=== REQUIRED WORK ===
In the listing below, find the line containing "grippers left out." and the line containing "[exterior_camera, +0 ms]", then copy exactly everything from the first through the second, except the pictures.

#####

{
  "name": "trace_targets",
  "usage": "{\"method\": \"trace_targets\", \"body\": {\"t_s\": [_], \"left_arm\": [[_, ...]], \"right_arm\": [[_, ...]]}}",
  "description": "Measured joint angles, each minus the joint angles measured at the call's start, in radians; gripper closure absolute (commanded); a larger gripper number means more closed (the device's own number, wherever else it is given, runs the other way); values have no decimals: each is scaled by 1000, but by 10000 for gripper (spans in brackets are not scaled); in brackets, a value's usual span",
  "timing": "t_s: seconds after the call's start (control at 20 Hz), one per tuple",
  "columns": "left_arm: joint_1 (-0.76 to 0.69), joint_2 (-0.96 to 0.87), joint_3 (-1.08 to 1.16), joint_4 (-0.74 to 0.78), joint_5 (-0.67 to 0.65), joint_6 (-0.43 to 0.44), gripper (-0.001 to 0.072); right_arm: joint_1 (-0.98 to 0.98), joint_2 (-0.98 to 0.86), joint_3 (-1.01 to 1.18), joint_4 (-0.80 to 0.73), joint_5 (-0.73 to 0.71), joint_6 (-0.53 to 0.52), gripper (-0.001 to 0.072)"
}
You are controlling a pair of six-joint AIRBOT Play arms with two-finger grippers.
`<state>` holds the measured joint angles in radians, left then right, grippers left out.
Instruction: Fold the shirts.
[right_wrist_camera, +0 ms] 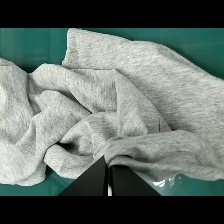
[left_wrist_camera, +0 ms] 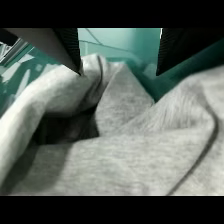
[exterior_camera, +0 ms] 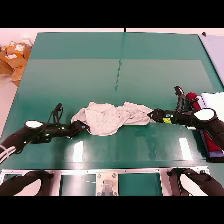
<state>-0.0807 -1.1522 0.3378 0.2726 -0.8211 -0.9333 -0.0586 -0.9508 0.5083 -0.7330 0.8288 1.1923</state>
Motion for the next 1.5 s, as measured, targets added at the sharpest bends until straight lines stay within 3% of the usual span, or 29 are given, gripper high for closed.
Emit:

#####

=== YOUR RESPONSE ===
`<state>` holds the measured joint angles in radians, left then right, grippers left out.
Instruction: Fold the shirts.
[right_wrist_camera, +0 ms] 
[left_wrist_camera, +0 ms] 
[exterior_camera, +0 ms] 

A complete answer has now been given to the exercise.